Problem statement ▸ Write out each line of the material exactly as given, and drop the images.

Dataset excerpt ▸
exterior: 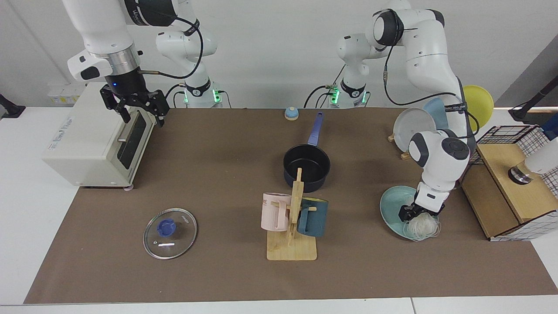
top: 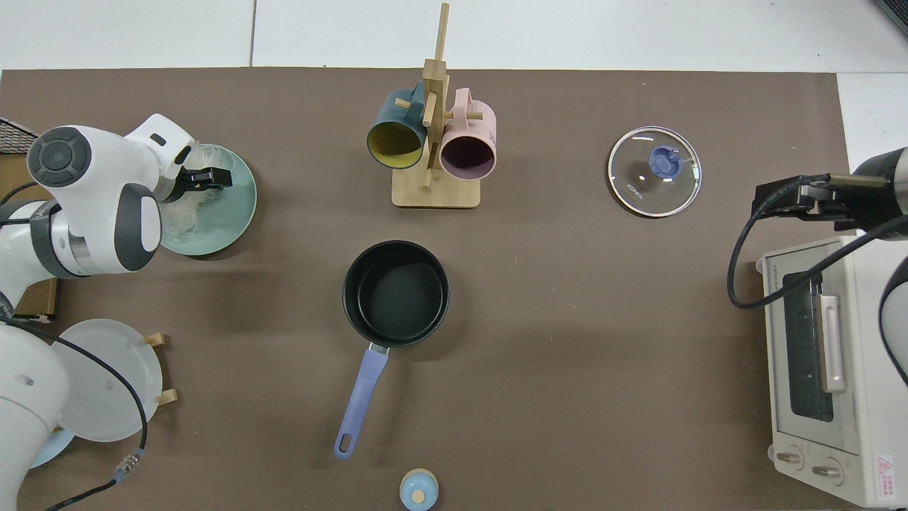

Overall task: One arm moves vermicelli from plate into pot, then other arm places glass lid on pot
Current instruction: 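Lower the left gripper onto the white vermicelli on the blue plate, then close the left gripper on the vermicelli and lift it, then carry the vermicelli with the left gripper over the dark pot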

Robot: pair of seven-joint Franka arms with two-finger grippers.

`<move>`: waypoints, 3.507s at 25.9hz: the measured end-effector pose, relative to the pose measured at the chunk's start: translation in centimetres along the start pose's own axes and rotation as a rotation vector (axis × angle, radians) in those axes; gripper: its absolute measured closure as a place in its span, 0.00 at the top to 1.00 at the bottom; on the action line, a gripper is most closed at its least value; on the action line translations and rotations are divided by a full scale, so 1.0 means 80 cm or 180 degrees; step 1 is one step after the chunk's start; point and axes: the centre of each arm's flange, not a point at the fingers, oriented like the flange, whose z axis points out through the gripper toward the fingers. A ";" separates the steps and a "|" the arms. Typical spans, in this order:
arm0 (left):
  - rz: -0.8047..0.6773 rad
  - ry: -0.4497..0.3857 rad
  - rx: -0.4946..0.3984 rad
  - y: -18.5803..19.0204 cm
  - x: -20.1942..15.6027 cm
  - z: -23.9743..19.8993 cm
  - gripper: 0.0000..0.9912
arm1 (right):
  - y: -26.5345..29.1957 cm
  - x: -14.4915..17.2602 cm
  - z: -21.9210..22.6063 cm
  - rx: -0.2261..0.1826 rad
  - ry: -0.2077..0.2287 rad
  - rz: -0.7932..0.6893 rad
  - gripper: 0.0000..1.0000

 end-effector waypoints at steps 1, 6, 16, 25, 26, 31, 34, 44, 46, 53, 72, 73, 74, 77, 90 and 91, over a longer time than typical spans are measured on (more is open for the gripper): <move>-0.0002 0.0000 0.0001 -0.001 0.000 0.000 0.47 | 0.000 0.000 0.000 -0.0001 0.0001 0.0001 1.00; -0.0004 0.0000 0.0001 -0.001 0.000 0.000 0.36 | 0.003 -0.001 0.000 -0.0011 -0.0035 0.0013 1.00; -0.0015 -0.0069 0.0021 -0.005 0.010 -0.035 0.32 | 0.002 -0.002 0.000 -0.0014 -0.0045 0.0005 1.00; -0.0003 -0.0127 0.0033 -0.004 0.012 -0.111 0.32 | 0.002 -0.002 0.001 -0.0016 -0.0050 -0.0055 1.00; 0.0006 -0.0152 0.0030 0.000 0.011 -0.122 0.32 | 0.002 -0.002 0.001 -0.0016 -0.0050 -0.0056 1.00; -0.0086 -0.0330 0.0021 0.048 -0.006 -0.185 0.32 | 0.002 -0.002 0.001 -0.0016 -0.0051 -0.0058 1.00; -0.0137 -0.0433 0.0035 0.087 -0.020 -0.213 0.32 | 0.002 -0.002 0.001 -0.0016 -0.0051 -0.0059 1.00; -0.0581 -0.0635 0.0121 0.232 -0.078 -0.244 0.32 | 0.000 -0.002 0.001 -0.0015 -0.0051 -0.0068 1.00; -0.0611 -0.0651 0.0132 0.256 -0.090 -0.244 0.32 | 0.000 -0.002 0.001 -0.0015 -0.0051 -0.0068 1.00; -0.0564 -0.0822 0.0020 0.314 -0.139 -0.241 0.32 | 0.000 -0.002 0.001 -0.0015 -0.0052 -0.0067 1.00; -0.0152 -0.0665 -0.0265 0.398 -0.244 -0.168 0.32 | -0.001 -0.002 0.001 -0.0013 -0.0053 -0.0073 1.00; -0.0138 -0.0652 -0.0278 0.399 -0.250 -0.162 0.32 | -0.001 -0.002 0.001 -0.0013 -0.0053 -0.0072 1.00; -0.0124 -0.0645 -0.0286 0.401 -0.256 -0.156 0.32 | -0.001 -0.002 0.001 -0.0013 -0.0053 -0.0072 1.00; -0.0086 -0.0614 -0.0305 0.402 -0.267 -0.145 0.32 | -0.001 -0.002 0.001 -0.0013 -0.0054 -0.0071 1.00; 0.0097 -0.0374 -0.0342 0.401 -0.278 -0.128 0.48 | 0.000 -0.002 0.001 -0.0016 -0.0051 -0.0070 1.00; 0.0097 -0.0373 -0.0342 0.401 -0.278 -0.128 0.50 | 0.000 -0.002 0.001 -0.0017 -0.0051 -0.0070 1.00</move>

Task answer ▸
exterior: 
top: 

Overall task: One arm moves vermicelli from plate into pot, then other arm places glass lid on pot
Current instruction: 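Lower the left gripper onto the white vermicelli on the blue plate, then close the left gripper on the vermicelli and lift it, then carry the vermicelli with the left gripper over the dark pot
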
Robot: pair of seven-joint Franka arms with two-finger grippers.

`<move>`: waypoints, 3.507s at 25.9hz: the measured end-effector pose, relative to the pose measured at the chunk's start: translation in centimetres along the start pose's own axes and rotation as a rotation vector (axis × angle, radians) in those axes; gripper: its absolute measured closure as a place in its span, 0.00 at the top to 1.00 at the bottom; on the action line, a gripper is most closed at its least value; on the action line translations and rotations are divided by a full scale, so 1.0 means 80 cm or 180 degrees; step 1 is one step after the chunk's start; point and axes: the centre of each arm's flange, not a point at the fingers, oriented like the flange, whose z axis points out through the gripper toward the fingers. A ";" separates the steps and a "|" the arms. Typical spans, in this order:
arm0 (left):
  - rz: -0.8047..0.6773 rad
  - ry: -0.4497..0.3857 rad
  - rx: -0.4946..0.3984 rad
  - y: -18.5803..19.0204 cm
  - x: -20.1942..15.6027 cm
  - z: -23.9743..19.8993 cm
  - gripper: 0.0000..0.9912
arm1 (right):
  - y: -26.5345..29.1957 cm
  - x: -14.4915..17.2602 cm
  - z: -21.9210..22.6063 cm
  - rx: -0.2261..0.1826 rad
  - ry: -0.2077..0.2287 rad
  - rz: -0.7932..0.6893 rad
  - gripper: 0.0000..1.0000

 end-effector waypoints at steps 1, 6, 16, 25, 26, 31, 34, 44, 46, 53, 72, 73, 74, 77, 90 and 91, over a longer time than typical spans are measured on (more is open for the gripper): <move>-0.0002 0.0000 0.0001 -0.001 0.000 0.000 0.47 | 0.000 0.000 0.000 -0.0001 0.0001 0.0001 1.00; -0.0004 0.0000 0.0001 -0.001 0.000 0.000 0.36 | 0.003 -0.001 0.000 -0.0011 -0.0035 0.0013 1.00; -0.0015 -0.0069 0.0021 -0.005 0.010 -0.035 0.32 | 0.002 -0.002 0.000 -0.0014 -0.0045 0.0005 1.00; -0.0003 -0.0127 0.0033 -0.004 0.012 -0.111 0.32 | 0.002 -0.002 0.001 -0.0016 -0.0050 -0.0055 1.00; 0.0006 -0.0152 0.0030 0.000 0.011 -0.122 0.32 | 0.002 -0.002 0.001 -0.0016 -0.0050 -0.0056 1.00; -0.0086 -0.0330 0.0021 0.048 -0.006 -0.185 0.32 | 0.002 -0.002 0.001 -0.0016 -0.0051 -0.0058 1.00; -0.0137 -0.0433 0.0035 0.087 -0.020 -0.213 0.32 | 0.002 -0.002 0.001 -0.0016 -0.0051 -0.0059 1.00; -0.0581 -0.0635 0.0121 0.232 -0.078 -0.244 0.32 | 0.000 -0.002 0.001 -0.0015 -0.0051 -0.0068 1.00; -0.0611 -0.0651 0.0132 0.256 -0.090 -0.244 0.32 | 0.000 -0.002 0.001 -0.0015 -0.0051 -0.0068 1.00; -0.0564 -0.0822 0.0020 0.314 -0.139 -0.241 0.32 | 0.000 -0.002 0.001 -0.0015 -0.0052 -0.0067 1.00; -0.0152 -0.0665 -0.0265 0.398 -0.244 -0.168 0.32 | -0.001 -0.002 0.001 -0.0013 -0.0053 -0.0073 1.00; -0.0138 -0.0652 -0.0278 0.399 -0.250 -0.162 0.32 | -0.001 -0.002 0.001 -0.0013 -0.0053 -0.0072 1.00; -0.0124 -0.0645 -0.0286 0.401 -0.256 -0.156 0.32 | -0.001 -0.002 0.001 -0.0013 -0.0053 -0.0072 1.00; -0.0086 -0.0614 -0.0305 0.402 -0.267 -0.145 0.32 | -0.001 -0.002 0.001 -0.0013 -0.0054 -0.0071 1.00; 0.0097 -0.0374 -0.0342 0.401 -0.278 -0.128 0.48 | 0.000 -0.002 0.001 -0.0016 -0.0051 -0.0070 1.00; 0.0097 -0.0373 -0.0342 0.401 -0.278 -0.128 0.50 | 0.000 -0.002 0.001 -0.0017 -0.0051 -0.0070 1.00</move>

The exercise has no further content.